Assigned task
Repeat every line of the listing below exactly, minus the pictures.
###
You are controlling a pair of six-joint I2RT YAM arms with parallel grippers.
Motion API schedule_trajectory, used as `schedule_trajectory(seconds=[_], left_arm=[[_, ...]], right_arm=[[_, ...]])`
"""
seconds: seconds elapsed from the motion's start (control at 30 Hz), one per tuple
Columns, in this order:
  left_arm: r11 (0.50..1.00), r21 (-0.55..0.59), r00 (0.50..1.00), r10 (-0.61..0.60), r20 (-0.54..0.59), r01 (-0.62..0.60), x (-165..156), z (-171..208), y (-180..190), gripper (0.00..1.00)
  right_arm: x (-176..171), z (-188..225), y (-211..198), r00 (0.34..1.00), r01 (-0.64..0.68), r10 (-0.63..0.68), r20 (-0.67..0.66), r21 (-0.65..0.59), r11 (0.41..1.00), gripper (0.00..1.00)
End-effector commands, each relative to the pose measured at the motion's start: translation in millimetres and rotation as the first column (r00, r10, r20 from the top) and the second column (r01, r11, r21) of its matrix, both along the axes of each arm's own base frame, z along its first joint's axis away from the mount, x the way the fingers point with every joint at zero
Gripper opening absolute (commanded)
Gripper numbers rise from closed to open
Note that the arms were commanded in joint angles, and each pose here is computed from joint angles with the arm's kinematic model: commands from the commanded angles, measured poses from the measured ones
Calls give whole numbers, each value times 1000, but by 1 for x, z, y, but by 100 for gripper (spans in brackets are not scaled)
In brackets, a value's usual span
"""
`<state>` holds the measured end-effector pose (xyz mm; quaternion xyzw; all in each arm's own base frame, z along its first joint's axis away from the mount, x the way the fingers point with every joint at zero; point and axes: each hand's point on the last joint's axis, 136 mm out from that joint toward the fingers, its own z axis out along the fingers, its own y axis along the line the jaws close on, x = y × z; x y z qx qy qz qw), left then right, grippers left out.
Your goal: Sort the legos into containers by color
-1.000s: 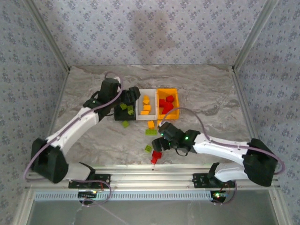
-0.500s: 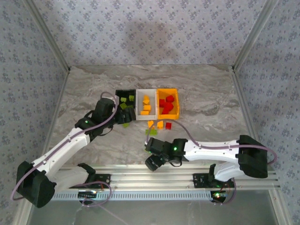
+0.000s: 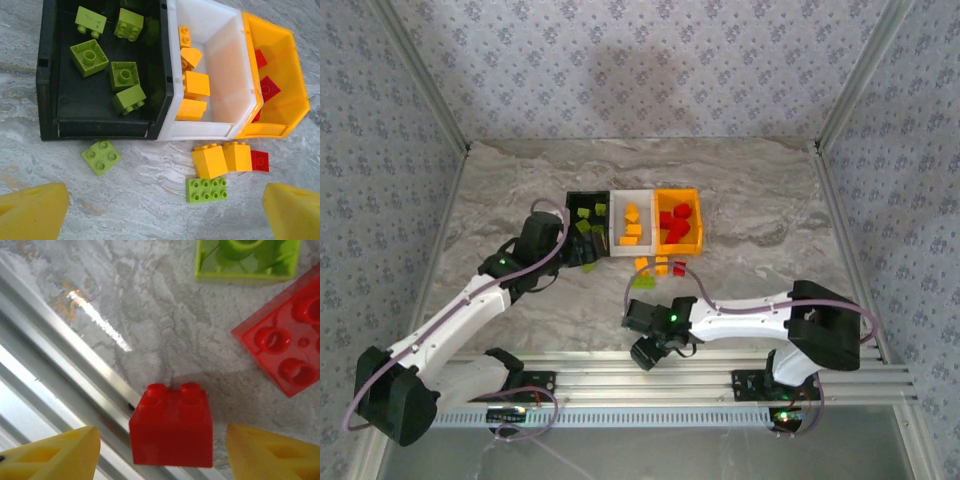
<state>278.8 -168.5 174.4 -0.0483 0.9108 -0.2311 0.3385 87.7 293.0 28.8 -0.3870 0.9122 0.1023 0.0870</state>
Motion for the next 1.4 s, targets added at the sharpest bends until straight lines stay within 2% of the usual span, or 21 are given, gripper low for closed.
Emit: schedule_trajectory(seconds=[0.0, 0.17, 0.3, 0.43, 0.57, 0.67, 0.77, 0.93, 1.07, 1.13, 1.37], left_arm=[[1000, -2, 1000, 27, 15, -27, 0, 7, 7, 99], [999, 0, 999, 32, 14, -32, 1, 7, 9, 100], [1000, 1, 1000, 26, 16, -26, 0, 7, 9, 100], [1000, -10, 999, 28, 18, -28, 0, 7, 8, 100], [1000, -16, 1000, 10, 21, -9, -2, 7, 6, 100], [1000, -23, 1000, -12, 23, 13, -5, 4, 4, 100], [999, -44, 999, -12, 33, 14, -8, 2, 3, 100], [999, -41, 999, -8, 33, 9, -13, -5, 7, 100], [998, -51, 1000, -20, 16, 21, -17, -16, 4, 100], [998, -63, 1000, -27, 14, 28, -18, -18, 1, 99], [995, -77, 997, -70, 19, 71, -21, -18, -9, 99]], right_arm=[[13, -2, -2, 999, 14, -12, 51, -50, 999, 66], [17, -6, 2, 998, 7, -3, 69, -66, 998, 59], [16, -2, 2, 997, 6, -3, 73, -39, 999, 46], [20, 16, 3, 995, 19, -21, 100, 21, 1000, 37], [37, 51, -5, 982, 69, -83, 168, 88, 994, 35], [70, 89, -15, 949, 147, -189, 253, 177, 973, 35], [117, 124, -29, 889, 268, -352, 293, 290, 919, 35], [205, 155, -55, 738, 472, -620, 265, 454, 756, 35], [264, 145, -73, 633, 596, -727, 266, 432, 677, 35], [287, 135, -75, 602, 635, -759, 248, 427, 643, 35], [341, 133, -67, 550, 669, -785, 283, 413, 618, 36]])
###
Result
You are controlling a pair of six-joint I2RT YAM arms with parallel grippers.
Motion API schedule_trajectory, used as `schedule_trajectory(seconds=[_], left_arm=[[_, ...]], right_arm=[[_, ...]])`
"""
seconds: seconds elapsed from the motion's start (control at 30 Hz), one per tuple
Columns, in this order:
  left_arm: r11 (0.50..1.00), r21 (-0.55..0.59), r00 (0.50..1.00), r10 (-0.61..0.60), r20 (-0.54..0.59), r01 (-0.62..0.60), x (-165..156), z (-171..208), y (-180..190), gripper (0.00..1.00)
  right_arm: x (-176..171), z (-188..225), y (-211..198), r00 (0.34..1.00), r01 (-0.64..0.68), r10 (-0.63..0.68), r20 (-0.67..0.66), r21 (-0.65..0.59), r11 (0.41..1.00), gripper (0.00..1.00)
End-effector commands, each relative to the pose measured at the motion's start: translation in millimetres and rotation as the first column (r00, r10, r20 from the top) and the second column (r01, r11, r21) of its matrix, both along the axes of each arm's own base frame, z along its first joint's axis away from the mount, x the way the fingers point with every joint at zero
Gripper opening absolute (commanded)
Gripper numbers rise from closed to open
Note that the arms were commanded in joint angles, and each pose here is computed from joint angles with the arm's kinematic model: commands from the commanded angles, measured poses from the measured ones
Calls give whole numbers, each value times 1000, but by 1 for x, z, y, but by 100 for gripper (spans in brackets are not scaled)
In brackets, a value's usual span
"""
`<state>` holds the measured end-effector pose (xyz mm; quaternion xyzw; all in each arm's own base frame, z along its first joint's axis away from the mount, x the way the fingers point with every joint at zero; point and axes: each hand's point on the last joint's axis, 136 mm out from that joint toward the fingers, its own z axis out along the fingers, its own y axis along the line the jaws close on, x = y × z; x y z qx qy qz qw), left then right, grippers left out.
Your goal: Sort the legos into containers by color
-1.000s: 
-0.500s: 
+0.000s: 
<state>278.8 -168.5 174.4 -0.0483 0.9108 -0.2311 0.3385 87.7 293.0 28.8 -0.3870 0.9122 0.1023 0.0870</state>
Motion for the next 1.4 s, targets added at the sharpest bends until straight lines stay within 2% of the usual span, or 21 are given, gripper low for closed.
Emit: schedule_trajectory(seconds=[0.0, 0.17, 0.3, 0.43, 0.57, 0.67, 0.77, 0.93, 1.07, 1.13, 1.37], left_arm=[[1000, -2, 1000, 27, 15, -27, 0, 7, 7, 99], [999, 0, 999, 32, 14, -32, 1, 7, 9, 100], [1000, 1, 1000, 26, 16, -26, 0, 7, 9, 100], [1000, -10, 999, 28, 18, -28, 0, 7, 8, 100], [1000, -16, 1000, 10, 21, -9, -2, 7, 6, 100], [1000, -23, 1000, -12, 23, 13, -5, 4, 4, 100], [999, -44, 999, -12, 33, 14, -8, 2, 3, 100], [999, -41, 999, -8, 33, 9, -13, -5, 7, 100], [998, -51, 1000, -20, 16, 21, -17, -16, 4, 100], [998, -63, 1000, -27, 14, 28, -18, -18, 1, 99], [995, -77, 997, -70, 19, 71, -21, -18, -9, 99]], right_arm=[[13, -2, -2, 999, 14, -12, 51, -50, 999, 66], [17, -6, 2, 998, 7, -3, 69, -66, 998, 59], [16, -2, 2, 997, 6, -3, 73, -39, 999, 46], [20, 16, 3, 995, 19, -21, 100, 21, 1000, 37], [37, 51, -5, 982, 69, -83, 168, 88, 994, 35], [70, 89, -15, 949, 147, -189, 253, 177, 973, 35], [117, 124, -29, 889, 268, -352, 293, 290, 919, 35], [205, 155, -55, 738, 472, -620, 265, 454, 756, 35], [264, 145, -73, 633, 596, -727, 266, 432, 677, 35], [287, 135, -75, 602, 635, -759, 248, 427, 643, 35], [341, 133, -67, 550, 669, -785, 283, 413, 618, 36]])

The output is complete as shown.